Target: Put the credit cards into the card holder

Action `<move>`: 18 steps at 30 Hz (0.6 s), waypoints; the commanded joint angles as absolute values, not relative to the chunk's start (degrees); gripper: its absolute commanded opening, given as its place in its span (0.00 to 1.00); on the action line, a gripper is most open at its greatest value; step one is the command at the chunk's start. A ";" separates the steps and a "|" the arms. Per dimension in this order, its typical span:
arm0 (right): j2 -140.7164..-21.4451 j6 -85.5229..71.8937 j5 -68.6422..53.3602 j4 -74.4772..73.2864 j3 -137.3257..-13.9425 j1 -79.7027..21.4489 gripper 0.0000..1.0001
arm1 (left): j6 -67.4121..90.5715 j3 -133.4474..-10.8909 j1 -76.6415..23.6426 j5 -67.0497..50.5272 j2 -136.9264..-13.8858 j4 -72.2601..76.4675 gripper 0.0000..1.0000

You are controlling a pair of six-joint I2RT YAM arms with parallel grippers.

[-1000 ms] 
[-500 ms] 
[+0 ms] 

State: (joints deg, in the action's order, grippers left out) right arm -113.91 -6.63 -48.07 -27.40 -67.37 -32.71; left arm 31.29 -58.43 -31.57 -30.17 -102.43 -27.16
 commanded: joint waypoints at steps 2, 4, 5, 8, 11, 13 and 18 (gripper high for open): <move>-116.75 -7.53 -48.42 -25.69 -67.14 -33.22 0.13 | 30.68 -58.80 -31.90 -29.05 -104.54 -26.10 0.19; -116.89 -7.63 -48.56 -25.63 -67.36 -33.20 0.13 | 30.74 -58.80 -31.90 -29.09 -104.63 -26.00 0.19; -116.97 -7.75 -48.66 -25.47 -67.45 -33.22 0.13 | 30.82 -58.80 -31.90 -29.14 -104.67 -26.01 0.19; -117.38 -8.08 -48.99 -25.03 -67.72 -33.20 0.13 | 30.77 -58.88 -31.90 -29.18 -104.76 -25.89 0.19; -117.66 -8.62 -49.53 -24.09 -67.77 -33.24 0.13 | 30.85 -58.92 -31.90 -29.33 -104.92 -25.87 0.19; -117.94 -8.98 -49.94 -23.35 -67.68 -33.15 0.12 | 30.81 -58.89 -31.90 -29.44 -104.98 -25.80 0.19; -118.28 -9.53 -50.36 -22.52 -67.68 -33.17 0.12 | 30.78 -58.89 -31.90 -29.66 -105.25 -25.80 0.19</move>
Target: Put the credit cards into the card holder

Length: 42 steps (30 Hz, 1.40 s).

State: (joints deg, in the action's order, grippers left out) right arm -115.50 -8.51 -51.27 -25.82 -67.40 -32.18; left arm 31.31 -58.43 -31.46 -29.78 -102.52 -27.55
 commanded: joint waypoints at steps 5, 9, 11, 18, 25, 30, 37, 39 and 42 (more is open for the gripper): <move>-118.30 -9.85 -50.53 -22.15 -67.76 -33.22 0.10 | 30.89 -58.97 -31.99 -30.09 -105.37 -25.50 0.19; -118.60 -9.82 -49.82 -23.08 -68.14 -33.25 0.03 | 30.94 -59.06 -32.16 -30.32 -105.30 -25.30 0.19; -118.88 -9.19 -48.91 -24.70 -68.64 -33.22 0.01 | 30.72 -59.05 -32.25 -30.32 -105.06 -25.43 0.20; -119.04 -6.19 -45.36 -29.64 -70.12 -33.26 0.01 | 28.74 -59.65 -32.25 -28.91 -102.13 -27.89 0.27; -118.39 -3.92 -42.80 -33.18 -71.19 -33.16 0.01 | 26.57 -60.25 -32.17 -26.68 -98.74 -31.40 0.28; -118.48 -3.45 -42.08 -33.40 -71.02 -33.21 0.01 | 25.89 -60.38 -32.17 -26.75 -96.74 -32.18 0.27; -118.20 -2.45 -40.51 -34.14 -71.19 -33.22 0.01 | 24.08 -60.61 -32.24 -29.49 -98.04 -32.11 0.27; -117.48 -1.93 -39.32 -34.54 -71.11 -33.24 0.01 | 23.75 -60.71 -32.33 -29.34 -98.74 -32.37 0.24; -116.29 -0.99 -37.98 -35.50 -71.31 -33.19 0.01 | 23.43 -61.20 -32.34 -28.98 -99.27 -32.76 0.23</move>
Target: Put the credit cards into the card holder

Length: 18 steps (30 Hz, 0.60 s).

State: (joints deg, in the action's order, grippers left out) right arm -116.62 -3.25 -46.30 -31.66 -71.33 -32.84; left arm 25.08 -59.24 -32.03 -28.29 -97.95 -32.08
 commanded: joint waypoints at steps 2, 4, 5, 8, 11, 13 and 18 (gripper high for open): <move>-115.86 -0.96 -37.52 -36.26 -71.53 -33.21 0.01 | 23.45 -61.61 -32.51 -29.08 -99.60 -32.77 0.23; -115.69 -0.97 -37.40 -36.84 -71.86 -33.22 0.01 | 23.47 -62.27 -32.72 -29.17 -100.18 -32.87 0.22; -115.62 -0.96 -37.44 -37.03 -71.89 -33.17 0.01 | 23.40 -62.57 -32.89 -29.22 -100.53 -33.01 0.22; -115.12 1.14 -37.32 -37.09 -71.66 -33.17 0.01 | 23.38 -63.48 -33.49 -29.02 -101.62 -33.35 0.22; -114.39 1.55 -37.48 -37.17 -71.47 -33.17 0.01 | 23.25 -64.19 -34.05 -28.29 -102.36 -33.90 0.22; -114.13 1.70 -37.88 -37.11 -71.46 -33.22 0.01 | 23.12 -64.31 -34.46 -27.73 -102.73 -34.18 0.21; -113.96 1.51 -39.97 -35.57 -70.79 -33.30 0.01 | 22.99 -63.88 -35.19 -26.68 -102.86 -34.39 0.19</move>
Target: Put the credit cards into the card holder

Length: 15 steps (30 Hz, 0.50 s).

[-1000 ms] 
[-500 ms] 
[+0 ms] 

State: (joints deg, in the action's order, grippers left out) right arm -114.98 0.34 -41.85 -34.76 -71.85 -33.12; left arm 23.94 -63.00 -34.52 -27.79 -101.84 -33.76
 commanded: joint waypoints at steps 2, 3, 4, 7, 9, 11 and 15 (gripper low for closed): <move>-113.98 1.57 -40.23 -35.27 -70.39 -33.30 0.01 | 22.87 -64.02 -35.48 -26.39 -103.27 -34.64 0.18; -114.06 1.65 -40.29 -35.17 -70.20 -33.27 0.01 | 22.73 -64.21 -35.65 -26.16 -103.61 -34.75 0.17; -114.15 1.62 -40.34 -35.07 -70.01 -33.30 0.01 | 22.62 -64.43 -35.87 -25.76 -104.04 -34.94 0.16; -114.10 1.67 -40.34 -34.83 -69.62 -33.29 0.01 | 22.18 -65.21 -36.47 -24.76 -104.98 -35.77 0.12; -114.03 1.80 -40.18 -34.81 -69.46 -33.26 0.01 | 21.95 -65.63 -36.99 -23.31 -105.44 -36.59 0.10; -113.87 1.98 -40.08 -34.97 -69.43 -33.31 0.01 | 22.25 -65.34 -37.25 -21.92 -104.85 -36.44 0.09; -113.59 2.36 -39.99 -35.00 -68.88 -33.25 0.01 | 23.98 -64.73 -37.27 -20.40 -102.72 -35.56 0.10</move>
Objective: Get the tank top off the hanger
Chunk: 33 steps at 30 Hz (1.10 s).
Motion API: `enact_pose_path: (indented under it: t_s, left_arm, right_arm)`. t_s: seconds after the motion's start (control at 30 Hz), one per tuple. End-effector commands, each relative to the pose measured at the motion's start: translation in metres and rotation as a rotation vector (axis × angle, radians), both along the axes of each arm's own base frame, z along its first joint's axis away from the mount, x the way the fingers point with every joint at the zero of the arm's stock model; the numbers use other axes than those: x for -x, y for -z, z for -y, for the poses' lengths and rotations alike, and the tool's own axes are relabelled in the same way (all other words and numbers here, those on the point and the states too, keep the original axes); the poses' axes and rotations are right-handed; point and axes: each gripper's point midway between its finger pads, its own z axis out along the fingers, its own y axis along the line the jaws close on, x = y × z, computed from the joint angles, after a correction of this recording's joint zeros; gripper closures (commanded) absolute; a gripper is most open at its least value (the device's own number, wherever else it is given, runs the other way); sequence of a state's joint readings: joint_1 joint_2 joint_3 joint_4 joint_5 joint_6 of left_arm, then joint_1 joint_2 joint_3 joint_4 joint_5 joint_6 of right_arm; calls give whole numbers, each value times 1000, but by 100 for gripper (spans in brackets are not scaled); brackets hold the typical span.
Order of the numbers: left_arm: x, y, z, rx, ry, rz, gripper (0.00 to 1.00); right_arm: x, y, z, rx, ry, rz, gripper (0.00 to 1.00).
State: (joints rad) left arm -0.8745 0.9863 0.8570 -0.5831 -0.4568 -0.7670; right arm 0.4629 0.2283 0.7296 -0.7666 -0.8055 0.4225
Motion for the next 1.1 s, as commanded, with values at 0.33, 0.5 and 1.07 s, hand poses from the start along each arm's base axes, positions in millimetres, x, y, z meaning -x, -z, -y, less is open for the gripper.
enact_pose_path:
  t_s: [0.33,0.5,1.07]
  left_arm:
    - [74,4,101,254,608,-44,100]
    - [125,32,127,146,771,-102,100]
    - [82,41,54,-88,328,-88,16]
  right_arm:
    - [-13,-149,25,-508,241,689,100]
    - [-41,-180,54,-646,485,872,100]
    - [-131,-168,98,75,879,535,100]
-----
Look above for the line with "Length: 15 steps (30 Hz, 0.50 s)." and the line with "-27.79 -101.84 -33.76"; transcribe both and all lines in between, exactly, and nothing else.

Length: 15 steps (30 Hz, 0.50 s).

[-1000 ms] 
[-500 ms] 
[+0 ms] 

State: (joints deg, in the action's order, grippers left out) right arm -114.98 0.34 -41.85 -34.76 -71.85 -33.12; left arm 23.94 -63.00 -34.52 -27.79 -101.84 -33.76

This exercise has now been completed.